Hamerkops are esteemed for their enormous nests, which may contain material including sticks 1.5 m in length and assortments of human debris such as bicycle tyre tubes. The nests are usually built in the main fork of a large tree near water, which is where the hamerkops earn a keep, specializing on feeding on frogs and tadpoles. The giant-sized mansion is constructed as a territorial marker to indicate to intruders that the region is occupied. Since it is constructed in a team effort by male and female, it may also serve to reinforce their pair bond.
The nest begins as a V-shaped cup in the fork of the tree and the sides are gradually built up basket-like around an internal cavity. The roof is the real masterpiece and is constructed with one bird inside and one bird outside the nest. Sticks, reeds and grass are added vertically and horizontally until the network is solid and a meter thick. So expert is the roof construction that it can support the weight of a fully grown man let-alone the usurpers such as Verreaux’s eagle-owls that often occupy the roofs of the hamerkop’s nest, using them as their own nests.

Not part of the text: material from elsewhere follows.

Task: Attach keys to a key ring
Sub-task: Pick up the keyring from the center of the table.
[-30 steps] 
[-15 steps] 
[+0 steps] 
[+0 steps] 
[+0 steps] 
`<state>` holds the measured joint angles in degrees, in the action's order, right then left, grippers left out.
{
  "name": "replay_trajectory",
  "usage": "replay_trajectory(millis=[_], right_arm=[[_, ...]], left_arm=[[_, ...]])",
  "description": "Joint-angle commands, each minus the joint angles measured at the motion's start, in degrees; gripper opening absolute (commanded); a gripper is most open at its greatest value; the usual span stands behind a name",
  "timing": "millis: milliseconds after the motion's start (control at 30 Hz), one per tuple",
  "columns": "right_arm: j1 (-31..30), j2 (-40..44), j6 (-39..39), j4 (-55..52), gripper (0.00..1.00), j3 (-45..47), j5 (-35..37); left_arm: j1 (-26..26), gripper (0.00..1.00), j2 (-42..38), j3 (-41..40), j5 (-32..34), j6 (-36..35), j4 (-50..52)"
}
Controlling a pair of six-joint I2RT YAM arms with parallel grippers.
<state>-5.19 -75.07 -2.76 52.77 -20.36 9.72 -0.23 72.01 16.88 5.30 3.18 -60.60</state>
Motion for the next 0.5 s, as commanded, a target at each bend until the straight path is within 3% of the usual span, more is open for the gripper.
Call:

The internal chamber is lined with mud to provide insulation for the eggs and chicks while the parents are frogging. A mud-lined upward-facing tunnel leads to the entrance that faces centrally outwards to make it inaccessible to predators. The 80 cm wide chamber can accommodate both adults and youngsters during the night. Early in the morning, the birds shoot out of the tunnel, like erupting corks, returning late afternoon with an upward dive, folding the wings at the last minute.
The finished structure weighs anywhere between 25 kg and 50 kg. It is up to two meters high and one and a half meters wide. The construction takes six weeks, sometimes longer, to complete with 50-60 trips made in an hour to collect material. In spite of the amazing building statistics, hamerkops may choose to rebuild the following year or even build again the same year. Some remain in the same home for years. Many creatures including barn owls, eagle owls, Egyptian geese, comb ducks, tree squirrels, genets, monitor lizards, snakes and bees make use of the valuable real estate provided by hamerkops, irrespective of whether they are disused or still occupied.